Ask questions about his experience, if any, with other languages/systems and invite him to expand upon his observations about the relative strengths and weaknesses of MATLAB.
Ask for top tips on optimising MATLAB programs. Expect the answers: vectorisation, pre-allocation, clearing unused variables, etc.
Ask about his familiarity with the MATLAB profiler, debugger and lint tools. I've recently discovered that the MATLAB 'expert' over in the corner here had never, in 10 years using the tool, found the profiler.
That should get you started.
I. I think this recent SO question
on indexing is a very good question
for an "expert".
I have a 2D array, call it 'A'. I have
two other 2D arrays, call them 'ix'
and 'iy'. I would like to create an
output array whose elements are the
elements of A at the index pairs
provided by x_idx and y_idx. I can do
this with a loop as follows:
for i=1:nx
for j=1:ny
output(i,j) = A(ix(i,j),iy(i,j));
end
end
How can I do this without the loop? If
I do output = A(ix,iy), I get the
value of A over the whole range of
(ix)X(iy).
II. Basic knowledge of operators like element-wise multiplication between two matrices (.*).

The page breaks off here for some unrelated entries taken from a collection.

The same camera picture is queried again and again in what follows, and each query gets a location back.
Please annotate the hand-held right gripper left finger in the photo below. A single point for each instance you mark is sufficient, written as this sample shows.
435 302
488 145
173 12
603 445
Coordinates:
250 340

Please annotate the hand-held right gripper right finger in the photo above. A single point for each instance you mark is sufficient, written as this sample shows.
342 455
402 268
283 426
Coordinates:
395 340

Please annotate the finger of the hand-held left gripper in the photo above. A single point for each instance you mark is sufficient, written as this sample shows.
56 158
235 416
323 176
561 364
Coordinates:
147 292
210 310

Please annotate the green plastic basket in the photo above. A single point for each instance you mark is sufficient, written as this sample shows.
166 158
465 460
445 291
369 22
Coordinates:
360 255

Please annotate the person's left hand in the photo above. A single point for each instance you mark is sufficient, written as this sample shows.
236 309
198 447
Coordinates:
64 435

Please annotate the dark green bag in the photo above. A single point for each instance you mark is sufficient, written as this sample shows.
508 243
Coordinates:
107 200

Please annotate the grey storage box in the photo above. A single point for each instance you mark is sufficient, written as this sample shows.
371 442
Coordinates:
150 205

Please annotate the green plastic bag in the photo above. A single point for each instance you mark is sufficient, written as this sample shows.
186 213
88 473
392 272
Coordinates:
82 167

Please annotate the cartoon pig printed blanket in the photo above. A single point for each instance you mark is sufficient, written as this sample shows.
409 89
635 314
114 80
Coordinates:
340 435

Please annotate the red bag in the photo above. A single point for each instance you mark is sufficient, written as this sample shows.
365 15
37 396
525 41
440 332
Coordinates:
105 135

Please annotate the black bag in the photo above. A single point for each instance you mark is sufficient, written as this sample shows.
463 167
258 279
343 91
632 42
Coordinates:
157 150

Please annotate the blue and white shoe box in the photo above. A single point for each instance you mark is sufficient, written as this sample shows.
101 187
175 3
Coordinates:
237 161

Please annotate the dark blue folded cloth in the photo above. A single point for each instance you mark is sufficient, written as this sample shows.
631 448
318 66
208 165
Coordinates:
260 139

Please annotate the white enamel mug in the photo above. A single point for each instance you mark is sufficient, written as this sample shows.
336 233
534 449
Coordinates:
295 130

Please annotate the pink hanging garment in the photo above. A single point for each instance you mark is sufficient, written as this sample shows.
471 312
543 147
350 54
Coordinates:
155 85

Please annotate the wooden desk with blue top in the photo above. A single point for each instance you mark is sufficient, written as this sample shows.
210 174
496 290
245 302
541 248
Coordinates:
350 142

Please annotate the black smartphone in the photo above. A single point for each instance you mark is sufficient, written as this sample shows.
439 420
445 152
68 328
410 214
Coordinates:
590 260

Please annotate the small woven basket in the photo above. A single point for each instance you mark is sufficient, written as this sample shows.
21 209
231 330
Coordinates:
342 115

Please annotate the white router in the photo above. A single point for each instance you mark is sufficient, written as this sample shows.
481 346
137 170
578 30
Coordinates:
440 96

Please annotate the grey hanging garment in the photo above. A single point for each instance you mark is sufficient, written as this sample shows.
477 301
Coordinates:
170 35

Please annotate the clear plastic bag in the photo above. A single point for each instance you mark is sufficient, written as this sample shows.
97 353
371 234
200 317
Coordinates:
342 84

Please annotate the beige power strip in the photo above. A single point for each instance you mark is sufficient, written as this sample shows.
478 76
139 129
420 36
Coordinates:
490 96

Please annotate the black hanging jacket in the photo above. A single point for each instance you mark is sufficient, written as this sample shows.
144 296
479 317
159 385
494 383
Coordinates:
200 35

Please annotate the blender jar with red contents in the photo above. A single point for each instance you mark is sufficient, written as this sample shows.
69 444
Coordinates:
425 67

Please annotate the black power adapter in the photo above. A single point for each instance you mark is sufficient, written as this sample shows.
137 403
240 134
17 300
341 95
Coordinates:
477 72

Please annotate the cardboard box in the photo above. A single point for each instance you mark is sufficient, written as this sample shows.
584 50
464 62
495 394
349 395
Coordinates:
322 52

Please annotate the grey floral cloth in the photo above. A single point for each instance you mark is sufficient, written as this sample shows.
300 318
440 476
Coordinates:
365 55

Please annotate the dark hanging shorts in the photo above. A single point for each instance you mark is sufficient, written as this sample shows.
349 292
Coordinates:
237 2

III. Logical indexing - generate a random symmetric matrix with values from 0-1 and set all values above T to 0.
IV. Read a file with some properly formatted data into a matrix (importdata)
V. Here's another sweet SO question
I have three 1-d arrays where elements
are some values and I want to compare
every element in one array to all
elements in other two.
For example:
a=[2,4,6,8,12]
b=[1,3,5,9,10]
c=[3,5,8,11,15]
I want to know if there are same
values in different arrays (in this
case there are 3,5,8)
Btw, there's an excellent chance your interviewee will Google "MATLAB interview questions" and see this post :)
Possible question:
I have an array A of n R,G,B triplets. It is a 3xn matrix. I have another array B in the form 1xn which stores an index value (association to a cluster) for each triplet.
How do I plot the triplets of A in 3D space (using plot3 function), coloring each triplet according to its index in B? (The goal is to qualitatively evaluate my clustering)
Really, really good programmers who are MATLAB novices won't be able to give you an efficient (== MATLAB style) solution. However, it is a very simple problem if you do know your MATLAB.
Depends a bit what you want to test.
To test MATLAB fluency, there are several nice Stack Overflow questions that you could use to test e.g. array manipulations (example 1, example 2), or you could use fix-this problems like this question (I admit, I'm rather fond of that one), or look into this list for some highly MATLAB-specific stuff. If you want to be a bit mean, throw in a question like this one, where the best solution is a loop, and the typical MATLAB-way-of-thinking solution would just fill up the memory.
However, it may be more useful to ask more general programming questions that are related to your area of work and see whether they get the problem solved with MATLAB.
For example, since I do image analysis, I may ask them to design a class for loading images of different formats (a MATLAB expert should know how to do OOP, after all, it has been out for two years now), and then ask follow-ups as to how to deal with large images (I want to see a check on how much memory would be used - or maybe they know memory.m - and to hear about how MATLAB usually works with doubles), etc.